If only each of us could call on the spiritual Supernanny, the expert who could pinpoint exactly what it is that we need to repent for in our own lives and provide us the precise method by which we could achieve our desired results. Unfortunately, it’s not that easy. It is up to each one of us to identify our own shortcomings, our own personal inadequacies of which we must repent. Once we have identified those areas of our lives that are in need of improvement, the next step is to identify what appropriate tshuva for that failing would look like. For example, if someone, let’s call her Sally, were to realize that she constantly spoke poorly of a neighbor, then Sally might actively repent by refraining from speaking poorly of her neighbor when the next opportunity presented herself. Or, she might actively search out positive things about her neighbor that she could mention to friends. On the other hand, Nate might realize that he failed to perform the mitzvah of visiting a sick person in the hospital. While it’s not a bad idea for Nate to apologize to his friend for not having visited, and such an apology might be necessary to maintain a good relationship with his friend, an apology alone does not constitute active tshuva. Perhaps Nate’s friend is still not fully mobile and would really be cheered up by a visit. In such a situation, if he still does not visit his friend, Nate has not actually repented. And if Nate’s friend is fully recovered and no longer needs visitors, there are other ways in which Nate can effect active repentance. He could visit other friends who are sick, or he could even visit members of the community whom he does not know well. However, if Nate were to start speaking well of his neighbor, that would not serve as atonement for not having visited his friend in the hospital. The two are unrelated.

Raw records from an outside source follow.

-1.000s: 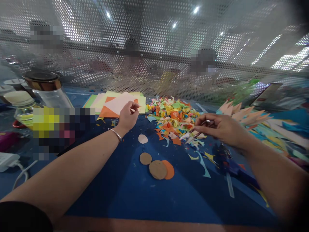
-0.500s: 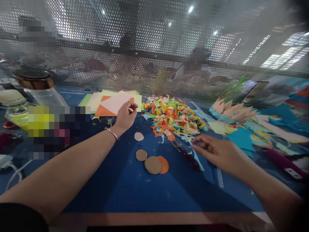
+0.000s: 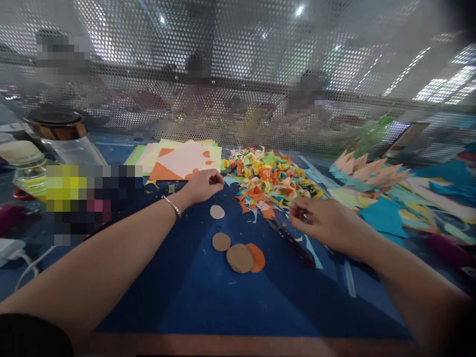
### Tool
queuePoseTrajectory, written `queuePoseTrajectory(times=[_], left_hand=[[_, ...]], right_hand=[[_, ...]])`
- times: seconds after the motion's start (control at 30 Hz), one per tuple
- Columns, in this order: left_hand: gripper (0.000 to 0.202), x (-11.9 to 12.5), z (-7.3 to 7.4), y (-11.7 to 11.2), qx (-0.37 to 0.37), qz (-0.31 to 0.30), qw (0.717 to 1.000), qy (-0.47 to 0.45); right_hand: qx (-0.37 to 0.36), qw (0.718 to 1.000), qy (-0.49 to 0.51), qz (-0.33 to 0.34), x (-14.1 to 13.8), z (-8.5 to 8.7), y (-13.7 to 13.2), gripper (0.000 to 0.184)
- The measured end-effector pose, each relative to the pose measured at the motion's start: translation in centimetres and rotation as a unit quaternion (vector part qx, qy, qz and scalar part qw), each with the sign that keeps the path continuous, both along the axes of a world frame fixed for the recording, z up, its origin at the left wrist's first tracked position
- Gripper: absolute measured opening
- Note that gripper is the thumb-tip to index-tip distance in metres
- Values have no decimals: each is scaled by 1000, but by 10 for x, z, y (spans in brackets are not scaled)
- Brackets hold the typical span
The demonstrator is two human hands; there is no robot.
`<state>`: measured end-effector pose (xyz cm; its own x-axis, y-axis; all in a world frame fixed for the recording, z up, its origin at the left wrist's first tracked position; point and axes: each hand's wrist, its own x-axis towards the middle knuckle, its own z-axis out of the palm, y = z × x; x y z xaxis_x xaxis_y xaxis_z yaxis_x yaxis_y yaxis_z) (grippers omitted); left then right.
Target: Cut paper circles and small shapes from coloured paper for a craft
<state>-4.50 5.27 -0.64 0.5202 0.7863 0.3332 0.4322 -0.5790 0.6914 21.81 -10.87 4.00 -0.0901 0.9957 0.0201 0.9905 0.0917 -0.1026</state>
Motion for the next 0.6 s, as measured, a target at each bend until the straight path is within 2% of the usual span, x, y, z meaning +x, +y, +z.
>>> queuePoseTrajectory(times=[0.07,0.17,0.27,0.33,0.4,0.5,0.6], left_hand=[[3,-1,6,-2,-23,-42,998,38],[6,-3,18,-11,-44,-91,990,94],[9,0,30,-31,-25,-98,983,151],[17,6,36,-51,-16,-135,971,198],[23,14,38,-72,10,-177,955,236],[36,23,37,-100,46,-206,935,286],[33,26,37,-113,70,-231,918,314]], right_hand=[[-7,999,23,43,-16,5,3,14],[-38,994,55,91,-35,1,9,9],[-55,992,52,97,-44,-11,12,6],[-55,993,37,102,-44,-17,12,5],[-51,993,20,106,-42,-21,10,5],[-42,993,3,107,-38,-25,8,8],[-30,993,7,118,-35,-28,7,10]])
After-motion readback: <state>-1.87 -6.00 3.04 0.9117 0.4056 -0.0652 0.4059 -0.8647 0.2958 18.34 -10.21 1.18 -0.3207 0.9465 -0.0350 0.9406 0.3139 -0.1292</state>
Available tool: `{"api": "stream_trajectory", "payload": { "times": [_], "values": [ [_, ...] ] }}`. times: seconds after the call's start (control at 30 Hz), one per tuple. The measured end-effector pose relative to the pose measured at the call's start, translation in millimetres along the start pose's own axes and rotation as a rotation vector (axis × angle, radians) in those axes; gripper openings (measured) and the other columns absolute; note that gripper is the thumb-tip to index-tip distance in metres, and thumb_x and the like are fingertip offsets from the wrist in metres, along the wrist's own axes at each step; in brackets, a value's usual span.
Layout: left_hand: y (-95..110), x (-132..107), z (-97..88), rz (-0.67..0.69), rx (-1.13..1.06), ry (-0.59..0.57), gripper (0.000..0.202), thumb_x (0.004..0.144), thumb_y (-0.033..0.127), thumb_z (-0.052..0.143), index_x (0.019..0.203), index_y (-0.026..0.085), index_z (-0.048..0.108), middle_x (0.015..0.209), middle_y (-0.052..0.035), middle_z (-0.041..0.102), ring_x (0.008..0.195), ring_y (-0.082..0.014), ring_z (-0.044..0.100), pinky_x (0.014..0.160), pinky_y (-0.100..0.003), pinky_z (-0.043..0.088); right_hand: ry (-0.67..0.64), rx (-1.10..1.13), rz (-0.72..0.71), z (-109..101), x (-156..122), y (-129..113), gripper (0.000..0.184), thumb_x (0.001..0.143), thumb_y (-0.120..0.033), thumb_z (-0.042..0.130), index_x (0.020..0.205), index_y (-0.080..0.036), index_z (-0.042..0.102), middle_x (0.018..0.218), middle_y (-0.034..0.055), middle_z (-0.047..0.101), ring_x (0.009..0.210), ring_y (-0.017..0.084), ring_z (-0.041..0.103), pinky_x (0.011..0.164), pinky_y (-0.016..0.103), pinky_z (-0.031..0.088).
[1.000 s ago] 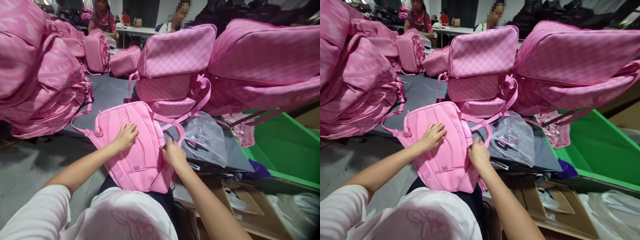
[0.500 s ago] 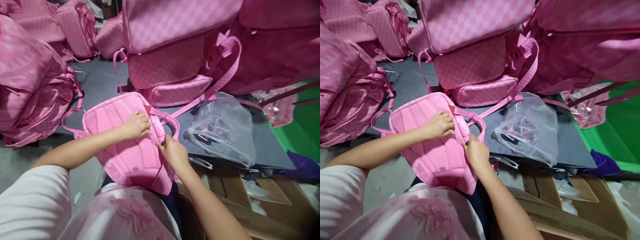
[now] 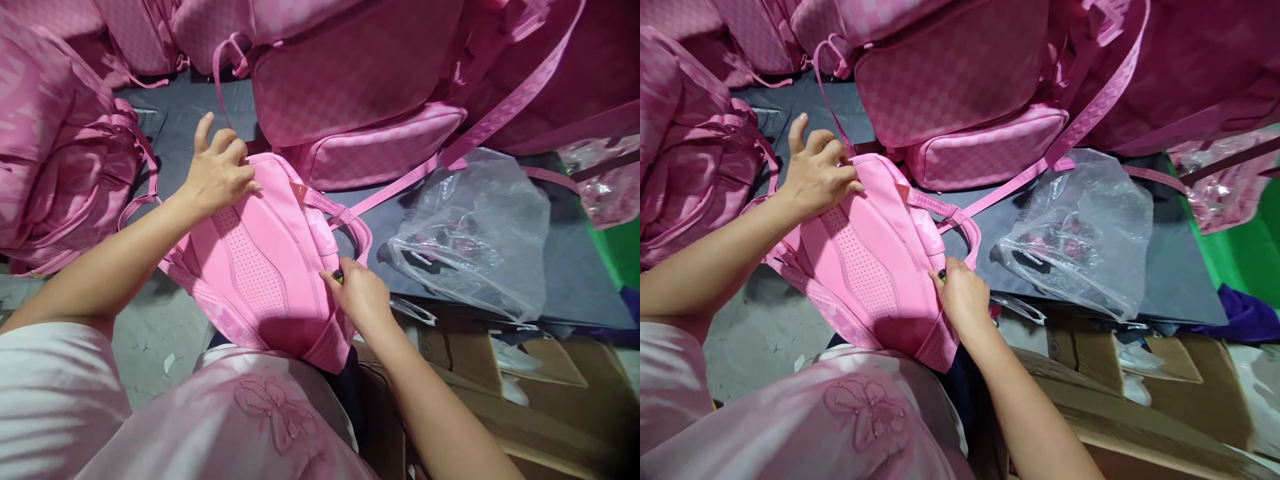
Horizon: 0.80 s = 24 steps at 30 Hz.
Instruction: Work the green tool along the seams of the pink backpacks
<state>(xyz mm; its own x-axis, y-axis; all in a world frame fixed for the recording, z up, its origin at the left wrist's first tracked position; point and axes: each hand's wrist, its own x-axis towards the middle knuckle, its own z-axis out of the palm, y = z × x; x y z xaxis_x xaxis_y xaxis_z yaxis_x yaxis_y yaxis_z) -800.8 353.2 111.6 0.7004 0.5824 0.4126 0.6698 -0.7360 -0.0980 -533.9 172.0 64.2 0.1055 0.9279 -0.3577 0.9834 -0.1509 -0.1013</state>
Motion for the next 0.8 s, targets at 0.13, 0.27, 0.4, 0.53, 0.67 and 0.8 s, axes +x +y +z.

Repentance needs to be in some way connected to the sin committed. But it is not enough to vow to do better next time. We each must set out to actively effect our own atonement. We do this through the performance of positive actions that mirror the sinful actions we did previously. And, as Jews, it is the lessons that we learn from praying and studying Torah that help to guide us on the proper path – illuminating the desired actions and outcomes and throwing into stark relief the moments when we sin, when we fall off the path. Then, when we have incorporated the appropriate course correction into our lives, we have achieved true, active repentance.
Doing active tshuva isn’t easy. It is much easier to pay for a chicken to swing above our heads as we perform the kapporet ritual. It is easier still to make a vow to ones-self to do better next time, with no real expectation that change will occur. And it is yet easier still to read the words in a prayerbook without understanding their meaning in the hopes that they will effect some magic expiation of sin. But empty prayer was never the solution, never the means to true repentance.
In ordaining the sacrifices as the means to expiate sin, G-d signaled to us that sin can only be cleansed by an active process of coming forward, of putting one’s self physically into the process of repentance. Reading the Torah passages about the details of the sacrifices does not take the place of action, but serves to remind each and every one of us that repentance is hard work. Repentance requires an investment of your money. Repentance requires an investment of your time, and it requires you to be physically present in the moment. And when you are willing to put your whole being into the effort to make a change, to correct a wrong, then G-d sees that effort and cannot help but grant the expiation for which you have worked so hard.